ナイフを奪い返そうとしたらするりとかわされた。

「身を守る為です。他には何も取ってないんですね?」

「そんなに怖い顔しないでくださいよ。これ以外は何も……身を守る為とは?」

「この遊園地は色々な噂があるだろ。実際俺も見たし……それに先に行った友達が帰ってこないんだよ。アイツらをどこにやったんだ!」

「あ、なるほどそういう事か……はははっ」

「何がおかしいんだよ」

「皆さんにいちいち説明するのは面倒ですからねぇー……実際に体験して頂くのが手っ取り早いですし。まぁ貴方も後ですぐ分かるでしょうから、今言えるのは、我々は何もしていないということですかね。まぁきっかけは与えたのかもしれませんが」

「きっかけって?」

「夢へようこそとかいうやつですよ」

「……どういうことだ?」

「貴方ならだいたい予想できると思うんですけどねぇ……。もう一杯お飲みになります?」

また違う香りのする紅茶を注いだ。

「……で、あんた達は何が目的なんだ? 何がしたい」

「私達は主の笑顔が見れたら満足なのです。と言っても実は私もあの人の考えてることはよく分からなくて……貴方をどうしたいのかは知らないんですよ」

「その人が俺を呼んだんだろ。そいつには会えないのか?」

「はい、ここでマスターから伝言ですよ」

口に指を立て、パチリとウインクをキメた。妙に似合っているのでイラっとすらこなかった自分に腹が立つ。

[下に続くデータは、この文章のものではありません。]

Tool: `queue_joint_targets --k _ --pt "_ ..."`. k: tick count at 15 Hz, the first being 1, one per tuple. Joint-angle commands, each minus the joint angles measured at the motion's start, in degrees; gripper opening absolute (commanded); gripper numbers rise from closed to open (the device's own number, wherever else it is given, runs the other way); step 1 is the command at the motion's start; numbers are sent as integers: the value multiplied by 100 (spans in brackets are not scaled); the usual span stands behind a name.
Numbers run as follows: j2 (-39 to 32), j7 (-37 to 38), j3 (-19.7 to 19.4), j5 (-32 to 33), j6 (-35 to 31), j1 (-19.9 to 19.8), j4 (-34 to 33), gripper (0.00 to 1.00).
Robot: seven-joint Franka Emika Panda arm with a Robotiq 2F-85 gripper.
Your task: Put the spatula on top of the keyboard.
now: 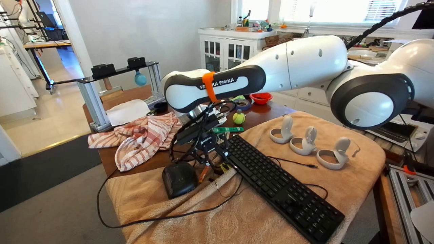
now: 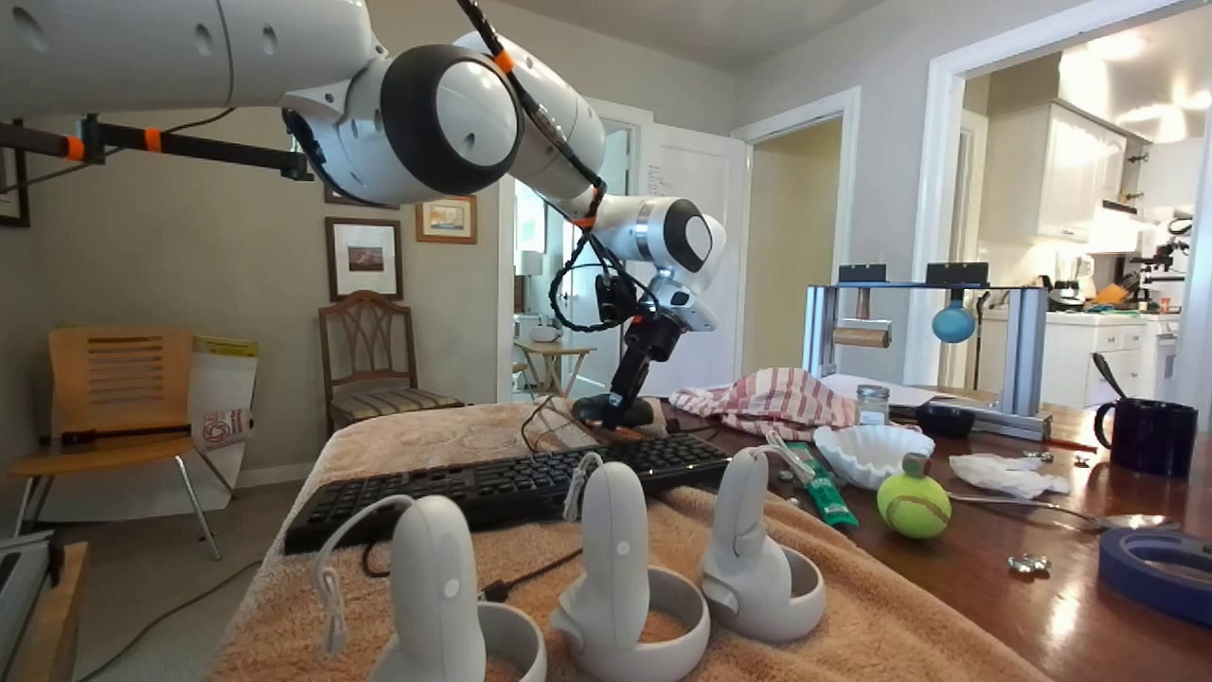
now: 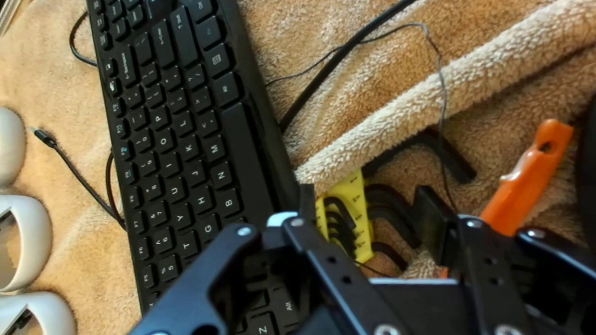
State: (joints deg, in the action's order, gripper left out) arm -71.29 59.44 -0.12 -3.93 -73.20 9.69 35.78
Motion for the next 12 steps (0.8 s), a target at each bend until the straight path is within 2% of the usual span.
queue_joint_targets --k 1,3,6,12 --pt "-223 2 -29 50 -237 42 -392 58" --pt "-233 39 -37 40 -466 41 -428 58" --pt "-255 31 -19 7 -689 30 -415 63" --pt "-262 115 -53 28 -848 43 -379 59"
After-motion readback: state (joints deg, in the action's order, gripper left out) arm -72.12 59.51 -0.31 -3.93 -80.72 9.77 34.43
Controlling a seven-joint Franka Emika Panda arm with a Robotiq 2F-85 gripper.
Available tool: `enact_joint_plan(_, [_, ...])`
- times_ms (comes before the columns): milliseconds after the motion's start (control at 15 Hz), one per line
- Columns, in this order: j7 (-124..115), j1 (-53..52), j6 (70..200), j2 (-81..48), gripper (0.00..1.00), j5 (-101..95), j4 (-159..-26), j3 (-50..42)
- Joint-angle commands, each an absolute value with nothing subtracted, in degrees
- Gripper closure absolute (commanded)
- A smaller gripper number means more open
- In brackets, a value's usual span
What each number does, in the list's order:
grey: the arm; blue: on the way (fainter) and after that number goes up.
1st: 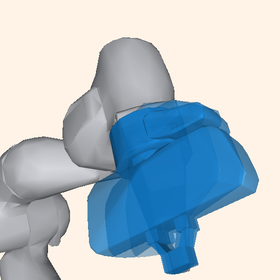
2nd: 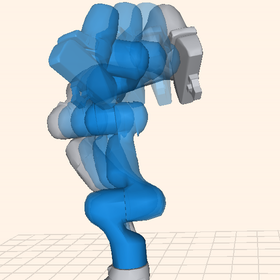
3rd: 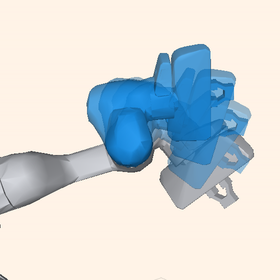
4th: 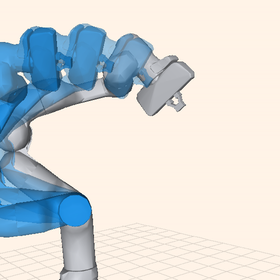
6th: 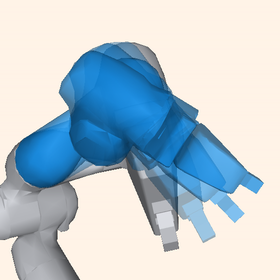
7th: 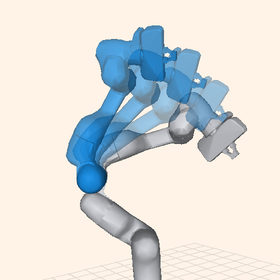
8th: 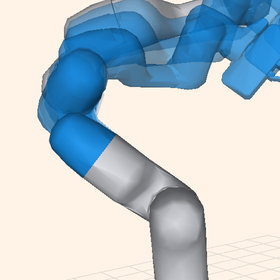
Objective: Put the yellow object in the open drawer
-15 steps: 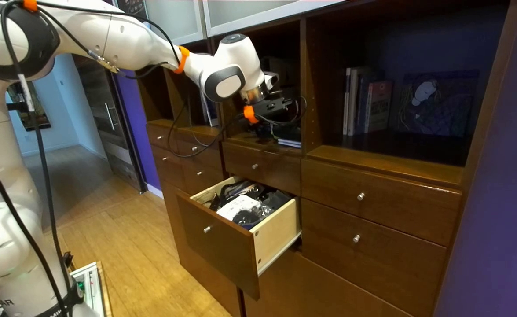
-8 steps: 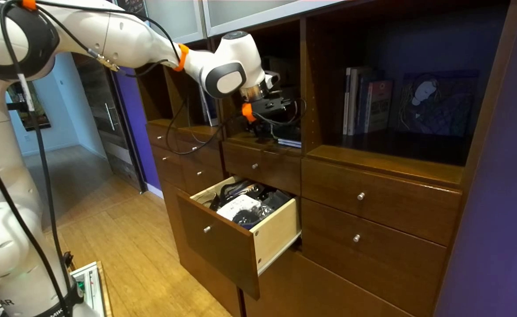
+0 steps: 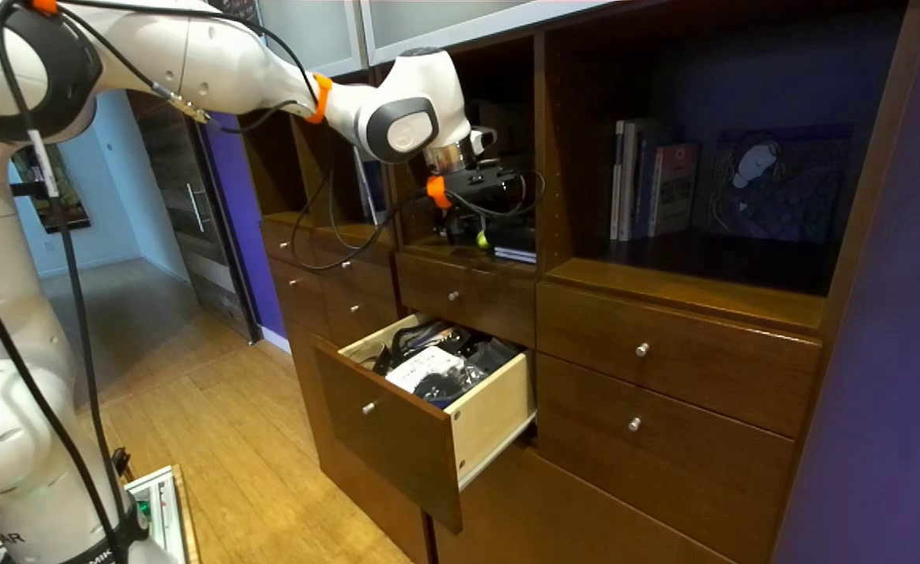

「マスターは、貴方には先に遊園地を見て頂きたいそうです。それで最後に自分の元へ来て欲しいと。よく分からないですが、まぁあの人なりの意味はあるんでしょう」

「マスターってあの、セレモニーのとき赤いドレス着てた人……」

突然柱時計から音が鳴った。鐘の音が会話に重なり、語尾がかき消されてしまった。

「おやまぁ時間になってしまったみたいですねぇ。名残惜しいですがそろそろ失礼しなければなりません。まぁまたすぐ会えますから、ご安心を」

立ち上がると、突然足元から煙が現れ男を包んでいった。笑顔で手を振る男の顔まで煙で隠れると、ぱんっと破裂音がして、思わず目を閉じた。おそるおそる開くと、そこには誰の姿もなかった。

「ど、どうなってるんだ」

右手を動かすと何かにぶつかった。

「メモ?」

『今のはマジックなような物だと思ってください。なんて、いきなり消えて申し訳ありません。ひとまずこれは返しておきます。貴方がこれで安心できるならね。私は少し用事があって一旦抜けますが、ちゃんと見守っていますよ。何かありましたら大声で呼んでくださいね。貴方の為ならいつでもかけつけます。今から来るロボットに全て任せればオッケーです。ではではご健闘をお祈りします』

結局肝心なことは教えてくれないようだ。隣にナイフは置いてあったけど、今更こんなものが使えるとは思えない。